Data Protection Officer and Information Governance Manager

The West of England Mayoral Combined Authority (MCA) is seeking an experienced Data Protection Officer and Information Governance Manager to join our Legal and Governance team. The role provides independent oversight and expert advice on compliance with the UK GDPR, the Data Protection Act 2018 and related legislation.

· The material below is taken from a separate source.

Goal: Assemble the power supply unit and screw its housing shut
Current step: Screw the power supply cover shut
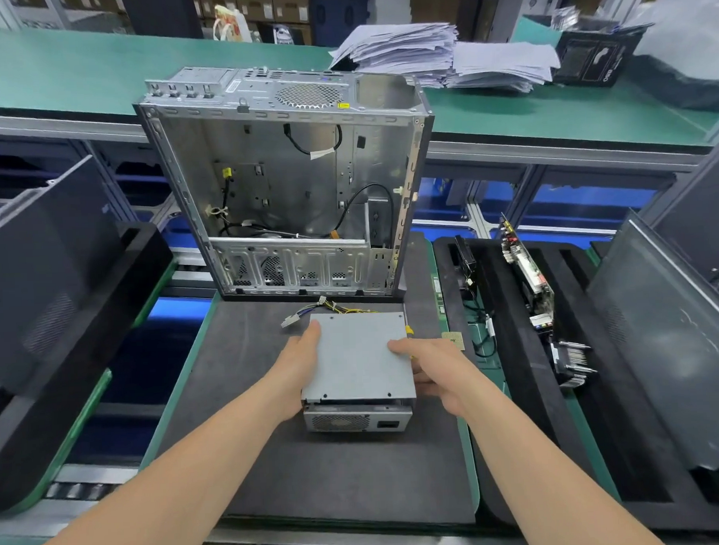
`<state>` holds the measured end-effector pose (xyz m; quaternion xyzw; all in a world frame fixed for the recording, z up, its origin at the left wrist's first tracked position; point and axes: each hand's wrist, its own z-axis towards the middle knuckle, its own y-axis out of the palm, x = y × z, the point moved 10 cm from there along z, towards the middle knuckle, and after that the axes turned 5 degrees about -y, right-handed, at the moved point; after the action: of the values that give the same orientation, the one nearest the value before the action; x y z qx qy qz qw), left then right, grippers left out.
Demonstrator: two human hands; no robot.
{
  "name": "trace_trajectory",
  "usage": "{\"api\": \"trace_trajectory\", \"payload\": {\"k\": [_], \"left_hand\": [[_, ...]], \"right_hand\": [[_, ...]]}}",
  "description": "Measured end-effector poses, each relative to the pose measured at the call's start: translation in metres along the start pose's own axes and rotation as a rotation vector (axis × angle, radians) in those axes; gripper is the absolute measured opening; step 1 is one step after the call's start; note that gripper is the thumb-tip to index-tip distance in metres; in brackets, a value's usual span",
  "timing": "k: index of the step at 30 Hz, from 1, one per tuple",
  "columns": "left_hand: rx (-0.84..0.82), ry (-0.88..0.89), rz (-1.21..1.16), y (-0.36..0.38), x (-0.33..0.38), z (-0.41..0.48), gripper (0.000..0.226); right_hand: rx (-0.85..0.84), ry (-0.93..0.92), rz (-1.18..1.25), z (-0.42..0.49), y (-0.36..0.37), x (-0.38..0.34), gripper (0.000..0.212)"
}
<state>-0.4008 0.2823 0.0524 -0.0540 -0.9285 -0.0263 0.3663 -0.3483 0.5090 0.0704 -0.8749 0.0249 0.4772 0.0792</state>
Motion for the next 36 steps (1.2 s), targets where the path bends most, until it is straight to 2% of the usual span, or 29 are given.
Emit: {"api": "trace_trajectory", "payload": {"k": [5, 8, 10, 11, 12, 14, 16, 19, 21, 24, 27, 30, 31, 34, 36], "left_hand": [[-0.061, 0.050, -0.043, 0.000, 0.040, -0.018, 0.051], [-0.111, 0.134, -0.067, 0.001, 0.073, -0.031, 0.041], [-0.125, 0.193, -0.078, -0.006, 0.094, -0.040, 0.043], [-0.130, 0.205, -0.091, -0.011, 0.102, -0.042, 0.046], [-0.150, 0.211, -0.108, -0.015, 0.108, -0.044, 0.050], [-0.193, 0.228, -0.175, -0.022, 0.113, -0.045, 0.055], [-0.145, 0.243, -0.266, -0.029, 0.107, -0.044, 0.056], [0.069, 0.245, -0.474, -0.032, 0.073, -0.055, 0.053], [0.094, 0.290, -0.531, -0.014, 0.054, -0.071, 0.061], [-0.021, 0.408, -0.427, 0.027, 0.060, -0.097, 0.065], [0.015, 0.579, -0.200, 0.043, 0.088, -0.118, 0.045], [0.079, 0.530, -0.183, 0.039, 0.095, -0.116, 0.021], [0.114, 0.505, -0.179, 0.034, 0.095, -0.113, 0.017], [0.188, 0.445, -0.163, 0.012, 0.092, -0.101, 0.017], [0.164, 0.409, -0.147, -0.003, 0.091, -0.089, 0.019]], "right_hand": [[-0.023, -0.117, 0.013, -0.010, -0.004, -0.045, 0.031], [-0.062, -0.206, 0.012, -0.014, -0.006, -0.074, 0.058], [-0.071, -0.211, 0.049, -0.015, -0.010, -0.087, 0.078], [-0.081, -0.209, 0.072, -0.015, -0.011, -0.092, 0.082], [-0.087, -0.207, 0.106, -0.015, -0.012, -0.096, 0.080], [-0.074, -0.200, 0.205, -0.014, -0.016, -0.099, 0.062], [-0.059, -0.175, 0.313, -0.013, -0.018, -0.097, 0.051], [-0.045, -0.136, 0.446, -0.010, -0.017, -0.088, 0.058], [-0.039, -0.107, 0.512, -0.010, -0.011, -0.082, 0.062], [-0.053, -0.099, 0.553, -0.010, 0.006, -0.075, 0.058], [-0.052, -0.108, 0.558, -0.009, 0.018, -0.070, 0.057], [-0.077, -0.120, 0.545, -0.013, 0.028, -0.070, 0.053], [-0.086, -0.125, 0.521, -0.014, 0.029, -0.070, 0.058], [-0.097, -0.083, 0.406, -0.018, 0.023, -0.067, 0.081], [-0.065, -0.035, 0.332, -0.021, 0.010, -0.069, 0.077]]}}
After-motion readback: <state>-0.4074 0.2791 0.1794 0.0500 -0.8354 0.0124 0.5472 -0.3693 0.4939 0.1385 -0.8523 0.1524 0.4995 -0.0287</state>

You will act as the statutory Data Protection Officer, carrying out statutory duties and leading the MCA in data protection compliance and best practice. Reporting to the Head of Legal Services, your key responsibilities include:

• Driving strategic information governance projects and providing expert guidance to senior leaders on a range of initiatives;
• Shaping a strong, compliant information culture across the organization;
• Leading the Information Governance Framework and all related matters (Data Protection, Information Rights, Freedom of Information, and Records Management);
• Providing effective leadership and management of the Information Governance team to deliver an efficient and effective Information Governance Service;
• Ensuring completion of Subject Access Requests and Freedom of Information requests within statutory timeframes;
• Providing advice on data handling/processing in line with UK GDPR, DPA principles;
• Supporting completion of Data Protection Impact Assessments, considering risk implications and mitigation;
• Liaising with partner organisations and suppliers to establish compliant data flows and agreements;
• Advising and supporting the drafting of data sharing agreements and external third party contracts;
• Managing data breaches/incidents to minimise immediate risks and mitigate future breaches.

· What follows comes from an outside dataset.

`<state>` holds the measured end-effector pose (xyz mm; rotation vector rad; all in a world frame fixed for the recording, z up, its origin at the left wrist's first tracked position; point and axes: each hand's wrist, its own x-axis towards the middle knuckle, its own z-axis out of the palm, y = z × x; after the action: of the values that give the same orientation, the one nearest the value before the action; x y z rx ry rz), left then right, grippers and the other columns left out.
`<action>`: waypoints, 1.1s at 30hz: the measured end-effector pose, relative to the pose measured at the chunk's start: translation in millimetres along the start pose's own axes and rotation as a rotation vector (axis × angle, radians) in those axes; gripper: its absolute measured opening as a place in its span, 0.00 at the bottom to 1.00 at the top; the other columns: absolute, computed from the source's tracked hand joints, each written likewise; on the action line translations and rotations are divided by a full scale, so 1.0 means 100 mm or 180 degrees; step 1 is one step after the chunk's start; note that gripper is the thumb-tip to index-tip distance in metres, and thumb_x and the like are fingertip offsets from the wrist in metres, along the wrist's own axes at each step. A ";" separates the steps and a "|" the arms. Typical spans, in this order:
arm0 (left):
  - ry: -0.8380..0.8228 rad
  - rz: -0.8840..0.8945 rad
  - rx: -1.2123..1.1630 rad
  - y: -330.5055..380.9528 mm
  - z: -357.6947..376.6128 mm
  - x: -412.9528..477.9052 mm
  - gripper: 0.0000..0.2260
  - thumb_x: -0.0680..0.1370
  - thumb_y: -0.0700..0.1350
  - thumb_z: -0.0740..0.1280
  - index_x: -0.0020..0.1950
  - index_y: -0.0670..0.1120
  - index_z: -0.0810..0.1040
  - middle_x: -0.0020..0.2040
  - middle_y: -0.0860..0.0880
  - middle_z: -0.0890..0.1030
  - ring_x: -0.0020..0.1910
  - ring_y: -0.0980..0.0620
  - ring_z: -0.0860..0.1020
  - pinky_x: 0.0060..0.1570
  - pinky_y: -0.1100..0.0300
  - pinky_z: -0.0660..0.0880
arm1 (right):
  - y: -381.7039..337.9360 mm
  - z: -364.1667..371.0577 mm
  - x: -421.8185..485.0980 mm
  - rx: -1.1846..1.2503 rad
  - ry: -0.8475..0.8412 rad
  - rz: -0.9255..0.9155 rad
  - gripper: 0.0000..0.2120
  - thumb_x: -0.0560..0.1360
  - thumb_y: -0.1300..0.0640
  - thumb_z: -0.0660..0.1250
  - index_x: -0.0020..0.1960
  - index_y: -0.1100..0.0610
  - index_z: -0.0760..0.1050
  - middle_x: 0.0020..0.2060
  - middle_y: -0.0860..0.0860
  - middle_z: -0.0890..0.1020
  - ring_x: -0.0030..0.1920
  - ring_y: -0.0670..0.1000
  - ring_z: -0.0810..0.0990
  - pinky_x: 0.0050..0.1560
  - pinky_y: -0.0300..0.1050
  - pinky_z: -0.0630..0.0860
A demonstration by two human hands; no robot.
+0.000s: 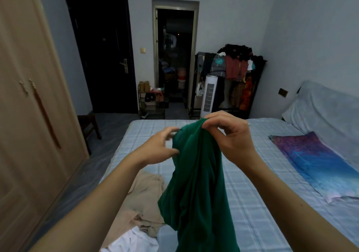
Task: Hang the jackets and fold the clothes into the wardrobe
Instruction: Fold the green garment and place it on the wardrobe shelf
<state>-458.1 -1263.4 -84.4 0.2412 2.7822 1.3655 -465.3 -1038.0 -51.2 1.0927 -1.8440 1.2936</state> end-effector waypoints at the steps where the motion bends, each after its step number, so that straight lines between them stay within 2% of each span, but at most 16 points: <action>1: -0.0187 -0.0055 -0.0226 0.00 0.02 0.00 0.26 0.75 0.40 0.73 0.70 0.56 0.71 0.62 0.49 0.79 0.60 0.52 0.79 0.61 0.54 0.76 | -0.01 -0.04 0.01 0.0002 0.0033 0.0014 0.04 0.74 0.69 0.69 0.43 0.64 0.82 0.44 0.54 0.83 0.47 0.52 0.83 0.47 0.49 0.81; 4: -0.0087 -0.0095 -0.0480 -0.01 0.11 0.02 0.16 0.75 0.37 0.73 0.60 0.51 0.79 0.46 0.46 0.83 0.47 0.51 0.82 0.53 0.56 0.80 | 0.01 -0.14 -0.01 -0.0093 0.0068 0.0061 0.04 0.74 0.69 0.69 0.44 0.65 0.83 0.44 0.55 0.83 0.47 0.52 0.83 0.47 0.50 0.81; 7: 0.0456 -0.0047 -0.0681 0.03 0.10 0.01 0.08 0.75 0.34 0.71 0.50 0.45 0.84 0.46 0.44 0.85 0.47 0.48 0.83 0.43 0.64 0.80 | 0.06 -0.23 -0.09 -0.0250 0.0137 0.0149 0.05 0.74 0.71 0.69 0.44 0.64 0.83 0.44 0.55 0.84 0.47 0.51 0.83 0.47 0.50 0.81; 9: 0.0666 0.0061 -0.1060 0.11 0.02 0.00 0.06 0.76 0.33 0.69 0.50 0.42 0.83 0.48 0.43 0.86 0.48 0.47 0.83 0.43 0.64 0.80 | 0.12 -0.28 -0.17 -0.0290 0.0209 0.0365 0.07 0.74 0.72 0.69 0.45 0.63 0.83 0.44 0.54 0.84 0.47 0.51 0.83 0.47 0.50 0.81; 12: 0.0614 0.0286 -0.1465 0.30 -0.13 -0.05 0.05 0.80 0.37 0.66 0.51 0.41 0.82 0.47 0.45 0.85 0.46 0.51 0.83 0.44 0.62 0.79 | 0.21 -0.34 -0.29 -0.0230 0.0339 0.0924 0.09 0.73 0.72 0.69 0.44 0.60 0.83 0.42 0.53 0.84 0.44 0.53 0.83 0.48 0.54 0.81; 15: 0.0468 0.0476 -0.1248 0.50 -0.23 -0.10 0.06 0.81 0.40 0.64 0.49 0.46 0.81 0.44 0.50 0.84 0.45 0.53 0.82 0.48 0.58 0.79 | 0.28 -0.33 -0.34 -0.0332 0.0284 0.1401 0.11 0.72 0.71 0.70 0.42 0.56 0.83 0.39 0.50 0.85 0.41 0.53 0.84 0.45 0.59 0.81; 17: 0.0469 0.0566 -0.0962 0.63 -0.27 -0.14 0.06 0.81 0.39 0.66 0.47 0.46 0.81 0.42 0.51 0.84 0.43 0.54 0.82 0.47 0.58 0.78 | 0.25 -0.31 -0.30 -0.0391 0.0200 0.1598 0.11 0.73 0.69 0.70 0.41 0.54 0.83 0.40 0.48 0.85 0.41 0.50 0.84 0.44 0.57 0.82; 19: 0.0362 0.0666 -0.0662 0.77 -0.28 -0.18 0.05 0.80 0.39 0.66 0.48 0.45 0.81 0.42 0.49 0.85 0.42 0.51 0.83 0.45 0.55 0.80 | 0.17 -0.29 -0.22 -0.0440 0.0138 0.1528 0.11 0.74 0.68 0.69 0.44 0.53 0.83 0.44 0.47 0.84 0.44 0.47 0.83 0.45 0.54 0.81; 21: 0.0084 0.0755 -0.0432 0.88 -0.27 -0.23 0.06 0.80 0.39 0.66 0.49 0.46 0.82 0.43 0.47 0.86 0.43 0.46 0.84 0.45 0.51 0.81 | 0.07 -0.25 -0.13 -0.0314 -0.0149 0.1315 0.11 0.74 0.66 0.69 0.52 0.53 0.82 0.50 0.46 0.82 0.49 0.45 0.82 0.50 0.51 0.80; 23: -0.0102 0.0865 -0.0188 0.96 -0.27 -0.27 0.06 0.80 0.39 0.67 0.49 0.48 0.83 0.43 0.46 0.85 0.42 0.44 0.84 0.44 0.48 0.82 | -0.03 -0.18 -0.04 0.0012 -0.0670 0.1161 0.17 0.74 0.64 0.70 0.61 0.52 0.78 0.56 0.44 0.81 0.57 0.45 0.80 0.56 0.50 0.78; 25: -0.0139 0.1030 0.0117 1.00 -0.29 -0.31 0.07 0.79 0.41 0.69 0.48 0.51 0.84 0.42 0.46 0.85 0.41 0.43 0.84 0.44 0.43 0.82 | -0.12 -0.09 0.00 0.0501 -0.1162 0.1143 0.20 0.74 0.64 0.71 0.65 0.53 0.76 0.56 0.47 0.81 0.59 0.49 0.80 0.60 0.51 0.77; 27: -0.0194 0.1118 0.0295 1.01 -0.33 -0.36 0.06 0.78 0.41 0.70 0.48 0.51 0.84 0.42 0.47 0.85 0.42 0.45 0.84 0.45 0.42 0.82 | -0.19 -0.02 0.02 0.1095 -0.1433 0.1361 0.18 0.75 0.65 0.71 0.64 0.58 0.75 0.53 0.57 0.82 0.55 0.57 0.82 0.57 0.56 0.79; 29: -0.0190 0.1139 0.0360 1.00 -0.38 -0.41 0.05 0.78 0.40 0.70 0.48 0.49 0.84 0.42 0.49 0.85 0.42 0.48 0.84 0.44 0.46 0.82 | -0.22 0.02 0.01 0.1453 -0.1558 0.1525 0.15 0.75 0.64 0.71 0.62 0.61 0.75 0.50 0.62 0.82 0.52 0.61 0.82 0.55 0.59 0.80; 33: -0.0168 0.1158 0.0479 0.91 -0.54 -0.51 0.04 0.77 0.39 0.71 0.48 0.48 0.84 0.41 0.50 0.85 0.42 0.50 0.83 0.43 0.53 0.81 | -0.21 0.06 -0.01 0.1569 -0.1697 0.1616 0.12 0.78 0.54 0.68 0.53 0.63 0.77 0.42 0.56 0.80 0.43 0.55 0.79 0.46 0.53 0.76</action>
<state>-402.0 -1258.0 18.6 0.8107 2.8987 1.1798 -446.6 -1047.3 -44.9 1.3729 -2.3704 1.9712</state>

You should have experience and expertise in:

• Providing expert advice on all matters relating to the Data Protection Act, the UK GDPR, Freedom of Information Act, the Environmental Information Regulations, information security, and records management in large, complex organisations (preferably local government);
• In-depth knowledge of all relevant legislation and its operational implementation;
• Developing, reviewing, delivering, managing and recommending improvements in policies, procedures, controls, monitoring systems and performance for effective information governance and data protection;
• Extensive knowledge of Data Privacy Impact Assessments, Information Sharing Agreements, information risk and records management;
• Investigating data breaches or incidents and recommending and implementing mitigating risk factors.

As Data Protection Officer you will play a central leadership role in managing the MCA's information as a strategic asset, influence decision making at the highest level, support major programmes and investments that directly affect the region, and shape a maturing Information Governance framework.